─── LISTED ENTRIES ───

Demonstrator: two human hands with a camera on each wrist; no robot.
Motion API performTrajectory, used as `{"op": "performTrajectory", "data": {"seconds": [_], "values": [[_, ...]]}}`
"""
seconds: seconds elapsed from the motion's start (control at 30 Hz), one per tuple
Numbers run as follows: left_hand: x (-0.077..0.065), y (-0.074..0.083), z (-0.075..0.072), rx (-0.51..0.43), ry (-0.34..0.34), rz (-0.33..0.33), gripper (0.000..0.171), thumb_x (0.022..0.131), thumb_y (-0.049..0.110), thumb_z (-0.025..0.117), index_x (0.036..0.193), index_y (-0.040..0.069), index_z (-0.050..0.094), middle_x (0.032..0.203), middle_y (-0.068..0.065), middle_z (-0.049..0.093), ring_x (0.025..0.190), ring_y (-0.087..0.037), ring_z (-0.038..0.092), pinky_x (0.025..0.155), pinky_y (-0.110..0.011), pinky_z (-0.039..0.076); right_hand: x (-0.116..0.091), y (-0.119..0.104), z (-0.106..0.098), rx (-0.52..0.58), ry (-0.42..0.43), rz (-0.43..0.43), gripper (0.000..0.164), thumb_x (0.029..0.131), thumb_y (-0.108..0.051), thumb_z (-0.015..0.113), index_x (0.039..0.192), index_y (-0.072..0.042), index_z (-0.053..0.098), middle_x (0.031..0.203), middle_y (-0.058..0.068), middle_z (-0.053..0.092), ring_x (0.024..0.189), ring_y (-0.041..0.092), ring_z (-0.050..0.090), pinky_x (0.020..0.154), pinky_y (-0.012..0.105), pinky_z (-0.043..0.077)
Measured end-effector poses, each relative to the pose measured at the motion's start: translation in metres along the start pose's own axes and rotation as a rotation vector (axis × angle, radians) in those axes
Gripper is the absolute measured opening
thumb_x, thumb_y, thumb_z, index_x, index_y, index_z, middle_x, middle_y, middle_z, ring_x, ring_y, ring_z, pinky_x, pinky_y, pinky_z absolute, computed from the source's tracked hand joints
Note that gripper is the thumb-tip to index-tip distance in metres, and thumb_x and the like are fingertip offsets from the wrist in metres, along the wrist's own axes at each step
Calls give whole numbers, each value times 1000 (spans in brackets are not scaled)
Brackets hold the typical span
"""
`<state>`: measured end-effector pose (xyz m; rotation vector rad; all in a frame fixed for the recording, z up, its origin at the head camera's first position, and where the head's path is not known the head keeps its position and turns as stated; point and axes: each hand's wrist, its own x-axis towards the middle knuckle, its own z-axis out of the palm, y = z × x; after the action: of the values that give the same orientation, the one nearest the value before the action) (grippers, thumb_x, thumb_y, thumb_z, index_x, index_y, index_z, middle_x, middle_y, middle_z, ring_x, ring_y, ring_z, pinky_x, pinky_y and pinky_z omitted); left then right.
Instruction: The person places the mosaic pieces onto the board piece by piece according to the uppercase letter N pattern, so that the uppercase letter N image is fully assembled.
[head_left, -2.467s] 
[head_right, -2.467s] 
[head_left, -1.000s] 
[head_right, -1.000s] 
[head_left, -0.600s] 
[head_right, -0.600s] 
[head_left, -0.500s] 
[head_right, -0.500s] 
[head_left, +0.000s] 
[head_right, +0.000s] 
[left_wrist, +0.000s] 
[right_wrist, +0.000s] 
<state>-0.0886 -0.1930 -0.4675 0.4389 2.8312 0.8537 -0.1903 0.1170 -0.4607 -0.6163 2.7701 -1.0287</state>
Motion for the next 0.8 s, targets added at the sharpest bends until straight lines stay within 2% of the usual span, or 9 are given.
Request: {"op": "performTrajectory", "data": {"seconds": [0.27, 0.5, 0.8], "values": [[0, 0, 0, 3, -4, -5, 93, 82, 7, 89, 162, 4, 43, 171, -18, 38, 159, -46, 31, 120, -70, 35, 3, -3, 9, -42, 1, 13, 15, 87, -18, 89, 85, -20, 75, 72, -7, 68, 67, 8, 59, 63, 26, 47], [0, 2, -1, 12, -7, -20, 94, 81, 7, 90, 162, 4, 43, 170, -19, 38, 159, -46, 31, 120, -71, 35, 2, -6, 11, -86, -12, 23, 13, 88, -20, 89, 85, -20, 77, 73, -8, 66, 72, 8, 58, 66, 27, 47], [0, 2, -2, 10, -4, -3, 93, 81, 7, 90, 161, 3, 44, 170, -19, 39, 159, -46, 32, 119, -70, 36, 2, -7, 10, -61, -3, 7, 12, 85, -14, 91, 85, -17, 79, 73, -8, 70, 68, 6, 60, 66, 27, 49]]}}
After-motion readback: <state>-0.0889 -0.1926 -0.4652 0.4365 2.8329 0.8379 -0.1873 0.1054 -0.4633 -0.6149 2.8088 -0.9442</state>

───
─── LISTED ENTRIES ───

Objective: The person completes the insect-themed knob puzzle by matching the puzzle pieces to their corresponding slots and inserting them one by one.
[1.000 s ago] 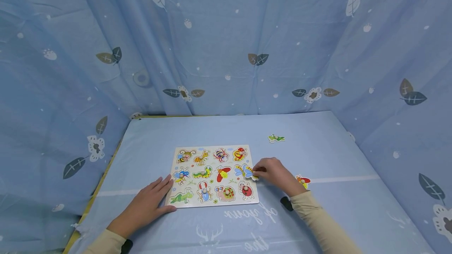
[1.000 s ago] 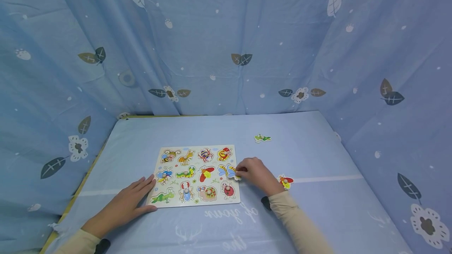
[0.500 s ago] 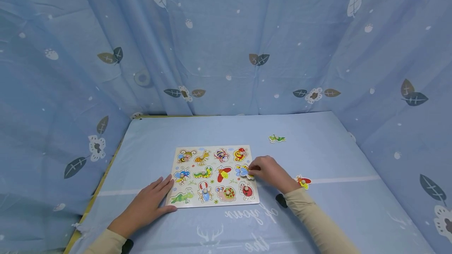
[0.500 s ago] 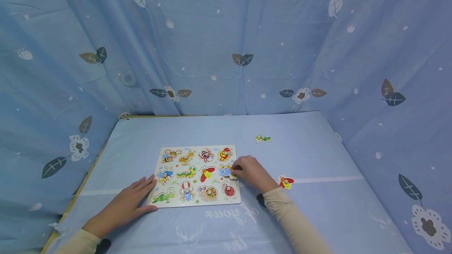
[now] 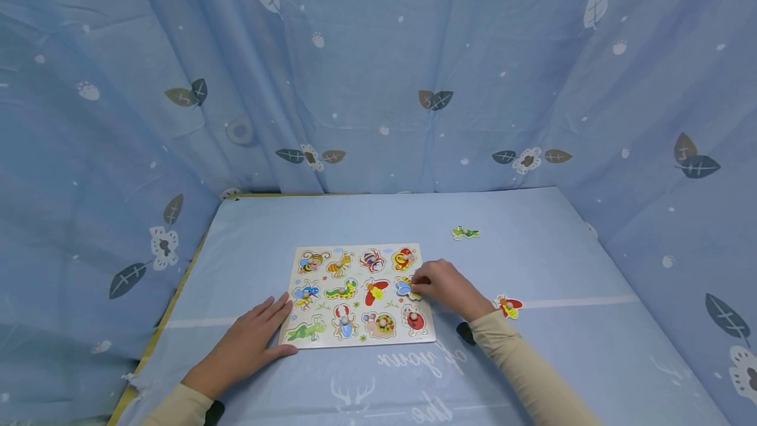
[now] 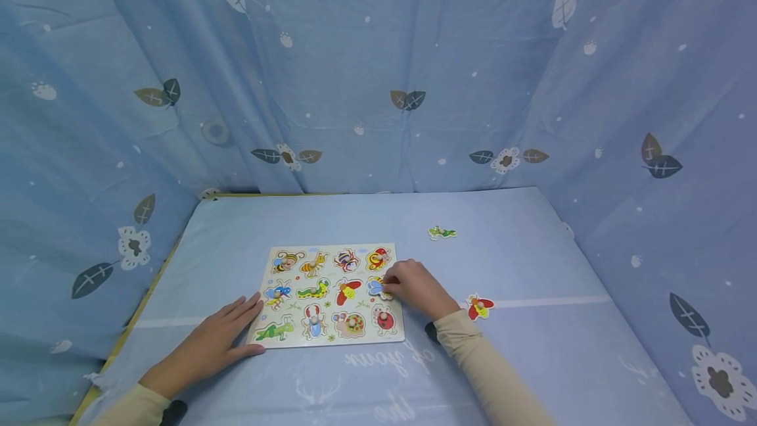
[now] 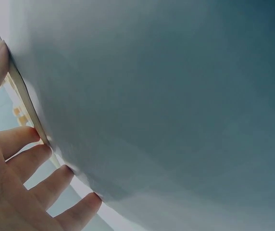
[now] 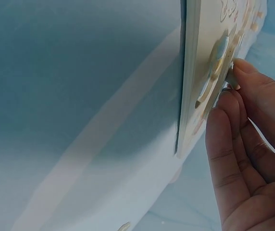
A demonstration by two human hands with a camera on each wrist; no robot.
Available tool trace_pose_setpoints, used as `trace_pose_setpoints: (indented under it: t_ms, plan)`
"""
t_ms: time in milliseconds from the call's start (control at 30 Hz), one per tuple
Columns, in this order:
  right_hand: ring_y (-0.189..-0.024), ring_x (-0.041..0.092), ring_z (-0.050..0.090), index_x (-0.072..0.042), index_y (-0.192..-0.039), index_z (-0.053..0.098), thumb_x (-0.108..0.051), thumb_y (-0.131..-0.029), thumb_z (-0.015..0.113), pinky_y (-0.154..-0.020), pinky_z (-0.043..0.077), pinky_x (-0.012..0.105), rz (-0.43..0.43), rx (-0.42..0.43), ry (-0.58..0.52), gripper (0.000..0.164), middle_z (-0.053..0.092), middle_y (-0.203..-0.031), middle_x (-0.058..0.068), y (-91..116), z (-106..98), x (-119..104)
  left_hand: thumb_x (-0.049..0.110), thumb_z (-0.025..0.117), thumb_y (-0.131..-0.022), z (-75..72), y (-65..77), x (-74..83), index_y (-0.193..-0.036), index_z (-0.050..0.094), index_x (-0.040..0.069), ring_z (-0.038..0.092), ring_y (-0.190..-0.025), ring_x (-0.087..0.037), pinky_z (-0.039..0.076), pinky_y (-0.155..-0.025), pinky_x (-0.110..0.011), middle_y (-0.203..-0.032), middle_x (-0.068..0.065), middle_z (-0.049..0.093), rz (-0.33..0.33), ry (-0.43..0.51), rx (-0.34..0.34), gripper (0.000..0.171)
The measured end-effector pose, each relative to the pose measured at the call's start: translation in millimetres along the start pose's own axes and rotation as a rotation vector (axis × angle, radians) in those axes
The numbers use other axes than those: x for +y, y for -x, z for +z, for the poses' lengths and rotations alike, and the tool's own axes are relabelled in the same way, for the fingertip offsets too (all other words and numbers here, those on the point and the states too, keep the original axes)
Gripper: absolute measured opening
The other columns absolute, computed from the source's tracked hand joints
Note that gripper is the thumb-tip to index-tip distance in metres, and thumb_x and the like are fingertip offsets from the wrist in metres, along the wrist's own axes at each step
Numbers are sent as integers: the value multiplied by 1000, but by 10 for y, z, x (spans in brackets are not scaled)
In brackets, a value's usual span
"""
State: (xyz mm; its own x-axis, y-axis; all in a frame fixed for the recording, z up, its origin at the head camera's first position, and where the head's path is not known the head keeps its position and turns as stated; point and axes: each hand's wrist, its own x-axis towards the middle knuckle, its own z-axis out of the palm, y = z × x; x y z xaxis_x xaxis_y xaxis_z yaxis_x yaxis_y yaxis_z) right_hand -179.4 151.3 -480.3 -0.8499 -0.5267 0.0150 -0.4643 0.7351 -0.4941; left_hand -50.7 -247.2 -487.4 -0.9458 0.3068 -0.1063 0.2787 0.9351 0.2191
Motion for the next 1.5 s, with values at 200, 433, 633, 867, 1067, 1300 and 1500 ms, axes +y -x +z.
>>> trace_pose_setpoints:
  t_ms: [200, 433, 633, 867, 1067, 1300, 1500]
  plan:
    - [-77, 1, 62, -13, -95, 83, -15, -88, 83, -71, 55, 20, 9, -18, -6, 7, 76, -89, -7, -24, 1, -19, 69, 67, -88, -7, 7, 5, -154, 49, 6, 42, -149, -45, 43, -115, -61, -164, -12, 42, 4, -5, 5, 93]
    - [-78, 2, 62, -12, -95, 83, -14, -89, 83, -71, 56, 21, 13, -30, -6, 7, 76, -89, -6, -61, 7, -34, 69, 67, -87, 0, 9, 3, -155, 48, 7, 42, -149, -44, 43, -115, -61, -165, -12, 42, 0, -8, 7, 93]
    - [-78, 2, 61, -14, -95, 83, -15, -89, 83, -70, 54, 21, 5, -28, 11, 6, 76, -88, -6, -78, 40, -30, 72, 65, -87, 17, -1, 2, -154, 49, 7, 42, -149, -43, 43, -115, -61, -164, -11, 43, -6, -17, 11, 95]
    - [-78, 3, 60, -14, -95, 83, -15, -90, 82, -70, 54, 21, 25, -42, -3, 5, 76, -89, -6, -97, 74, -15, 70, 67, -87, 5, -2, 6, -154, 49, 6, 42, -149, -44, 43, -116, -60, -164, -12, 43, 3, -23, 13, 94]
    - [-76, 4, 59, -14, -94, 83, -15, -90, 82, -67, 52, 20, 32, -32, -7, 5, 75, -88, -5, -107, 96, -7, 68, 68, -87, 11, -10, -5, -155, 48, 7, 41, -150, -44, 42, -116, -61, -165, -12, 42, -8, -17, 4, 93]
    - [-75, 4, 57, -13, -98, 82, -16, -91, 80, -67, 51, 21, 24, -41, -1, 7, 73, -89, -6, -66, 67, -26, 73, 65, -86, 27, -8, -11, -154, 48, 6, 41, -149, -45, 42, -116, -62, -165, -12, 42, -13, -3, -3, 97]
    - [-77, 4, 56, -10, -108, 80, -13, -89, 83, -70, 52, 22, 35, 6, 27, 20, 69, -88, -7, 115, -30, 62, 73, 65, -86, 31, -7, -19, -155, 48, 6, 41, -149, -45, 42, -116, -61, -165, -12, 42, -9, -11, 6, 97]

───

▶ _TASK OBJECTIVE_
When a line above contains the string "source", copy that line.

▶ _SOLUTION TO THIS TASK_
thumb_x, thumb_y, thumb_z, index_x, index_y, index_z, middle_x, middle_y, middle_z, ring_x, ring_y, ring_z, pinky_x, pinky_y, pinky_z absolute, computed from the source's tracked hand joints
The other columns absolute, computed from the source's tracked hand joints

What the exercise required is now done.